Scientific classification
- Kingdom: Plantae
- Clade: Tracheophytes
- Clade: Angiosperms
- Clade: Monocots
- Clade: Commelinids
- Order: Commelinales
- Family: Haemodoraceae
- Genus: Anigozanthos
- Species: A. onycis
- Binomial name: Anigozanthos onycis A. S. George

= Anigozanthos onycis =

- Genus: Anigozanthos
- Species: onycis
- Authority: A. S. George

Species of flowering plant

Anigozanthos onycis, the branched catspaw, is a rarely seen plant found in Southwest Australia.

==Taxonomy==
Anigozanthos onycis was first described by Alex George in 1974. George assigned the epithet onycis for the clawed appearance of the flower when opened, derived from the Greek onyx (a talon or claw). The unknown species was brought to the attention of the author in 1962, at a flower show in Kalgoorlie (500 km beyond its known range), but the source of this specimen was not determined. A collection made by Honor Venning was presented to the Western Australian Herbarium in 1969, and another made by Bob Dixon, obtained from a private property south of the Stirling Range in 1972, was used by George for its formal description.

The common name branched catspaw distinguishes the flowering scape of A. onycis from other species known as catspaws: A humilis, A. preissii and A. kalbarriensis, smaller species of Anigozanthus. Catspaw is presumed to have been applied as a diminutive of kangaroo paw, the collective name of the genus.

==Description==
A species of Anigozanthus, the kangaroo paws and catspaws, which have single leaves emerging from a rhizome and tubular flowers presented on a scape. The leaves of this species are broadly keel-shaped on profile, their length is around 50 to 500 mm long. The color of the flowers is creamy to slightly reddish, these are presented in racemes on branched scapes that are 150 to 300 mm tall. The flowering season is September to October, earlier than most Anigozanthus species. They are periodically abundant in open woodlands cleared by fire, providing a conspicuous display of flowers against a blackened landscape.

Anigozanthos onycis emerges after summer fires, growing and setting seed in the first year and losing vigour in the second if the plant survives at all. This short lifespan only allows the size of the plant to reach around 200 mm in width, presenting fewer leaves than others of the genus. The reproductive strategy within its fire prone habitat is as a seeder, relying on a seedbank that is triggered by fire rather than resprouting from their rhizome. The sole pollinator is the tawny-crowned honeyeater (Gliciphila melanops), a nectar feeder that has specialised in the same habitat.

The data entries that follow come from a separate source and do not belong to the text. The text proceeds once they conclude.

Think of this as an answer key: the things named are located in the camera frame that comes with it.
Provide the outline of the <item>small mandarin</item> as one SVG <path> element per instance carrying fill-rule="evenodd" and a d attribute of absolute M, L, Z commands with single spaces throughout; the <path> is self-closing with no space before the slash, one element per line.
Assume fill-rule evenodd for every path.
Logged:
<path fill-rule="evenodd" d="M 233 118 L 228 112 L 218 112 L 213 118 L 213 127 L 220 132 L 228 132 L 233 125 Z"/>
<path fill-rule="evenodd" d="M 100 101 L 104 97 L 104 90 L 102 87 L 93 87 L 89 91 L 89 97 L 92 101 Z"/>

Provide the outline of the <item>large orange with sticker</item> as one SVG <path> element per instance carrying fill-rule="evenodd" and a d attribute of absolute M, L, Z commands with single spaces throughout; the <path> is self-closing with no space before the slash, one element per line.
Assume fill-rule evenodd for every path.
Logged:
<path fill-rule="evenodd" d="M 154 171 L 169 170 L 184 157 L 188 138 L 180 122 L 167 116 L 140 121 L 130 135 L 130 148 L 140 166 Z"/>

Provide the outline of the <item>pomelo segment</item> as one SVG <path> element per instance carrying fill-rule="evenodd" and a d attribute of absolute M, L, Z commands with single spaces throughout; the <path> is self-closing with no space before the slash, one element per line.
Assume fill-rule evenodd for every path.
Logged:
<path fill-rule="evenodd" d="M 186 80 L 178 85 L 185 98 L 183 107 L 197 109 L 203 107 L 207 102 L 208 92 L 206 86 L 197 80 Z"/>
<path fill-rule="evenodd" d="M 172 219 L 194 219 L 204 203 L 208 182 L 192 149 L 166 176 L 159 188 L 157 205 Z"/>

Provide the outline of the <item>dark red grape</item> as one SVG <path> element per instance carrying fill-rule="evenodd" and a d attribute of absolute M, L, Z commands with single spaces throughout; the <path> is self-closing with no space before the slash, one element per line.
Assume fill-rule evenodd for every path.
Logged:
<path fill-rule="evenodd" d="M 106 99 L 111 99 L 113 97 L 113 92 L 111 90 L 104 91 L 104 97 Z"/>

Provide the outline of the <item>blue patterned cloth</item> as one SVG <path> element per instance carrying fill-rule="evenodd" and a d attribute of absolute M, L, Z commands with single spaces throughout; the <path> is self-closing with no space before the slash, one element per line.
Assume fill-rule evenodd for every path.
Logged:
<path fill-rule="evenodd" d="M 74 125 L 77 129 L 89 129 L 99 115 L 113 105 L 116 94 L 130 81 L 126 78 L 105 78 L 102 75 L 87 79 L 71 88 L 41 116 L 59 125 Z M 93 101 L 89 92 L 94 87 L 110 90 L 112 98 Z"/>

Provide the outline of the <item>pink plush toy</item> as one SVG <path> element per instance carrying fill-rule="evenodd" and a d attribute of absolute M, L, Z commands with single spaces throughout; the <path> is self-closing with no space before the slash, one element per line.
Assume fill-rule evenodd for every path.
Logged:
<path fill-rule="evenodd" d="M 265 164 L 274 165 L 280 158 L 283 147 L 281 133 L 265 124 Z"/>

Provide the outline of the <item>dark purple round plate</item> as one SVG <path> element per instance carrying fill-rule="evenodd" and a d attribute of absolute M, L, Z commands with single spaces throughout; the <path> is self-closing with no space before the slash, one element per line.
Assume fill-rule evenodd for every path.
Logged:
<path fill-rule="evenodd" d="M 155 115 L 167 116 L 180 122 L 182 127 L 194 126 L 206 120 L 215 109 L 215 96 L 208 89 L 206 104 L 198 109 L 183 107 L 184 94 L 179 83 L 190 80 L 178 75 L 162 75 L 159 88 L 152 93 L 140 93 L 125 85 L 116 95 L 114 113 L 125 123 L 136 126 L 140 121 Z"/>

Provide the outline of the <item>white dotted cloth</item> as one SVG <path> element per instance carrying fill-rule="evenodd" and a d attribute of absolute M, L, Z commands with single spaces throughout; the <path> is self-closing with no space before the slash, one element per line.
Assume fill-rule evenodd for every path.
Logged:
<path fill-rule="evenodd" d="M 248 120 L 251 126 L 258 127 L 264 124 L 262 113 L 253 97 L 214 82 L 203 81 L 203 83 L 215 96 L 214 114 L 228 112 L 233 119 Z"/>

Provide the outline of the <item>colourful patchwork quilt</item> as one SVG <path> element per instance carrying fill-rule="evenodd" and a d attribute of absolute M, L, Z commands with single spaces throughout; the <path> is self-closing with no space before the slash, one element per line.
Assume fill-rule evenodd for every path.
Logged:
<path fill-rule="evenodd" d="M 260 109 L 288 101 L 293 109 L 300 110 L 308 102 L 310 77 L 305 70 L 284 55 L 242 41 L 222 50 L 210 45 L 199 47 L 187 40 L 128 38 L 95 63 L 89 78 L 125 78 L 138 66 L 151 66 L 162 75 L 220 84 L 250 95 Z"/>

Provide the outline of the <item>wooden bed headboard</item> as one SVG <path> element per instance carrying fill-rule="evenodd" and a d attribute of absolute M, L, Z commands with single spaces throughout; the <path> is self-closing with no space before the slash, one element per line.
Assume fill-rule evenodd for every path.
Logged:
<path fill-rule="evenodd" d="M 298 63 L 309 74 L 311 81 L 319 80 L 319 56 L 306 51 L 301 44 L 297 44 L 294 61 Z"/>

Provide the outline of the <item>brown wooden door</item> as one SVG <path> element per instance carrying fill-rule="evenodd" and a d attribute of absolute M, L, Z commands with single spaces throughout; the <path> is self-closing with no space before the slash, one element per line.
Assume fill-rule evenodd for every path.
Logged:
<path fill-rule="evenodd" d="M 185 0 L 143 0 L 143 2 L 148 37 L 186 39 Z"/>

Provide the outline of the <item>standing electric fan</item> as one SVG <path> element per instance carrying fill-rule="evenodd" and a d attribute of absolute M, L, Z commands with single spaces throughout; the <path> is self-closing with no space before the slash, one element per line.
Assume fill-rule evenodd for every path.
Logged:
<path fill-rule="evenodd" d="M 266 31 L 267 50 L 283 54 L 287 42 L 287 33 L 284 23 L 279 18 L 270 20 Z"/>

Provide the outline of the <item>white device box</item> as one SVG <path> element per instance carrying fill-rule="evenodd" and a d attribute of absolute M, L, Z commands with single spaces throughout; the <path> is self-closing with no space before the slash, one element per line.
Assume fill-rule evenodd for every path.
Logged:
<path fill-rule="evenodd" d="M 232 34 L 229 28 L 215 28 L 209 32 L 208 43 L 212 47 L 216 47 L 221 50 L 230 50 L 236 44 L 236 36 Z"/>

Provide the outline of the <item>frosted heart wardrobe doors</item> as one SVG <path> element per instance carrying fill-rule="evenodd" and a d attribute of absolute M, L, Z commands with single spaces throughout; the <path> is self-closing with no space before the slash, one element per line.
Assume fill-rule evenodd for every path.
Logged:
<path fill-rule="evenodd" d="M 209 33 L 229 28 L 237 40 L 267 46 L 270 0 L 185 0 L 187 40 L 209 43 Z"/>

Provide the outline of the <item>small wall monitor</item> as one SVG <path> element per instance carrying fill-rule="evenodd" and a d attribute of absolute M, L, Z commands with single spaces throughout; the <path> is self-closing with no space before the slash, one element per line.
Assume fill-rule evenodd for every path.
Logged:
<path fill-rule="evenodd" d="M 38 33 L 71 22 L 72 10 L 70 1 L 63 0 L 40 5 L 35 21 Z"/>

The branched catspaw is allied to Anigozanthos humilis and A. preissii. The common catspaw, Anigozanthos humilis subsp. humilis, has a similar appearance and naturally hybridises with this species. A widely grown cultivar named Anigozanthos 'Dwarf Delight' was developed by hybridising A. onycis with the kangaroo paw A. flavidus.

==Distribution==
The known distribution range is restricted to a semi-arid area near the south coast of Western Australia, within the Southwest Australia bioregion known as the Esperance Plains. Anigozanthos onycis was described from specimens obtained in sandy heathland between the Stirling Range and Green Range outcrops. It as relatively rare, occurring over a widespread range between the Murchison River and Albany, and extending to Bremer Bay in the east. The species was later found in the Fitzgerald River National Park, emerging after a large bushfire in 1989 and disappearing again in 1991.

The preferred habitat is sandy woodlands or adjacent to swamps, on white or grey sand, at the well drained soils of slopes and the top of hills.